En principio, esta segunda piedra es la invitación formal que hace Trueba a pensar en este elenco como una suerte de reparto que viajará por diferentes momentos de la historia de nuestro país y que crecerá al estilo de Linklater: entre la trilogía de Antes del amanecer, etc., y Boyhood; pero con una intención menos filosófica y más histórico-recreativa. Veremos si lo acaba llevando a cabo o no.

Comedia política
Ahí es donde Trueba demuestra categoría para firmar una película cómica pero ‘desgenerada’ (en el buen sentido): su carácter cómico se combina con el elixir romántico de la actriz-rica (Penélope Cruz) y el joven-obrero (Chino Darín), con el cine de aventuras, la crítica sociopolítca, el cruento drama social y hasta un nuevo ejercicio de cine-dentro-de-cine, apoyado no sólo por el equipo-base de la película, sino también por las históricas aportaciones en el reparto de icónicos actores como Mandy Patinkin, Cary Elwes y Clive Revill e invitados de lujo de culto como los directores Arturo Ripstein y Juan Antonio Bayona.

Y es que, aunque el film se cimiente en los puntos cómicos (incluso con guiños al film anterior, como los momentos que vive el personaje de Jorge Sanz), La Reina de España es pura comedia política: por convicción y reivindicación o por sorpresa, la lucha revolucionaria y la negación a ceder ante las presiones políticas vuelven a ser centrales en la película: si en La niña de tus ojos era la negativa de la actriz a acostarse con el ministro nazi Joseph Goebbles; en La Reina de España lo es el intento por sacar de las arcas franquistas a Blas Fontiveros.

Huele a espíritu noventero
Dependiendo qué le pidas a la película, puede decepcionarte o reenamorarte. Lo cierto es que Trueba recupera ese tono cómico algo plano del cine español de los ’90 y principios de los dosmiles, esas comedias de aventuras que en su día poblaban las taquillas de nuestros cines (El oro de Moscú, Muertos de risa, Cha-cha-cha…) y que en La Reina de España salen a relucir con un tifo a naftalina, a encierro viejuno, a película de otra época.

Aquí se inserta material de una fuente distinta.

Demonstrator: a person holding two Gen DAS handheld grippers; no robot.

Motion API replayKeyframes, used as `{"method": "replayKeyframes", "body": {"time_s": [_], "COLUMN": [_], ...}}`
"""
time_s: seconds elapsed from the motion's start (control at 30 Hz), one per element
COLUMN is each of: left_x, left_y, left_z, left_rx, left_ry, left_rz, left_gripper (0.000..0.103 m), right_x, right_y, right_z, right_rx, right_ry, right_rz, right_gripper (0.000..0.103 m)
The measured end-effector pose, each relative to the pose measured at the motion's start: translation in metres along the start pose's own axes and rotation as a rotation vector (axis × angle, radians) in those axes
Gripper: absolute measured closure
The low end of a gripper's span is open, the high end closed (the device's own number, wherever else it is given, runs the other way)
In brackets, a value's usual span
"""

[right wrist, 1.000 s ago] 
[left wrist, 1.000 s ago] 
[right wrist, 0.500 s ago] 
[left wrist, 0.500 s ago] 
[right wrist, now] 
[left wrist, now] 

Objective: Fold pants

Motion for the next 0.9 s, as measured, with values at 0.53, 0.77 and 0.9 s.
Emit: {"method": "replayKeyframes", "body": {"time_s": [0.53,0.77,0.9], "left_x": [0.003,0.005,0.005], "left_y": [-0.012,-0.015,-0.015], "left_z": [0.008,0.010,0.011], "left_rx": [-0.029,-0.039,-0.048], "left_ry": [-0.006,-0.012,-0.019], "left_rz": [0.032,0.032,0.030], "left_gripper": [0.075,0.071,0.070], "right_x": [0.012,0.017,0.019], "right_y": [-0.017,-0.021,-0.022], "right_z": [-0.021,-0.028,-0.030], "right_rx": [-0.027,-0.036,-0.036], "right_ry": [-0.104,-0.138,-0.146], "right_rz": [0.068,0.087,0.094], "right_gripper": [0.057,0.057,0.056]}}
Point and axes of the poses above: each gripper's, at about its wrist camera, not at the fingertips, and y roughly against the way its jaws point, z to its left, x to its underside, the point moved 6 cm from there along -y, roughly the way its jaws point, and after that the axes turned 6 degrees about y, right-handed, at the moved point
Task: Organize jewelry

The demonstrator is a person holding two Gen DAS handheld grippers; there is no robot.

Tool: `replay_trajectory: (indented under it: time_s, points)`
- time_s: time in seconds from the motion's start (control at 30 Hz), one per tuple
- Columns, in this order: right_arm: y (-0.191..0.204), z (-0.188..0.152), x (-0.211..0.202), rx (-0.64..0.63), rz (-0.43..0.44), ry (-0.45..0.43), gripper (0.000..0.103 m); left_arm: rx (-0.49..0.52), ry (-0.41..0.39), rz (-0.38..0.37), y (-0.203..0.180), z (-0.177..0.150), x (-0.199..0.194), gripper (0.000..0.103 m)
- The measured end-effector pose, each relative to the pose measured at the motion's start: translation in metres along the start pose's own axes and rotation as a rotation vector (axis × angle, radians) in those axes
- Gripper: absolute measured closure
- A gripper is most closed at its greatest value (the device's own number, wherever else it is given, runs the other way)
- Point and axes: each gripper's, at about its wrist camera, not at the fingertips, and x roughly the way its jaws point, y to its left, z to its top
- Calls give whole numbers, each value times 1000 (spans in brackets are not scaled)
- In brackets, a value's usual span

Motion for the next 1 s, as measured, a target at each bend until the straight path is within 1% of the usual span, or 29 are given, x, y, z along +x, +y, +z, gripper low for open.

De algún modo lo es: replicar a grandes rasgos una película de 1998 ambientada en la década de los ’50 deja, a priori, poco margen para la contemporaneidad. Equilibrar un reparto coral con un buen tonel de protagonistas con la responsabilidad repartida y conseguir tocar la patata sentimental a los que quieran conservar el buen recuerdo a la vez que permitir a Trueba convertir una comedia coral en un paseíllo histórico.

El peligro que corre, a pesar de lo recreativo y por momentos desternillante de algunos pasajes del film, es que esta reutilización de personajes viajando a través de los años, entre El Ministerio del Tiempo y Callejeros Viajeros: España, pueda llevarlo a rozar la caspa, lo antiguo.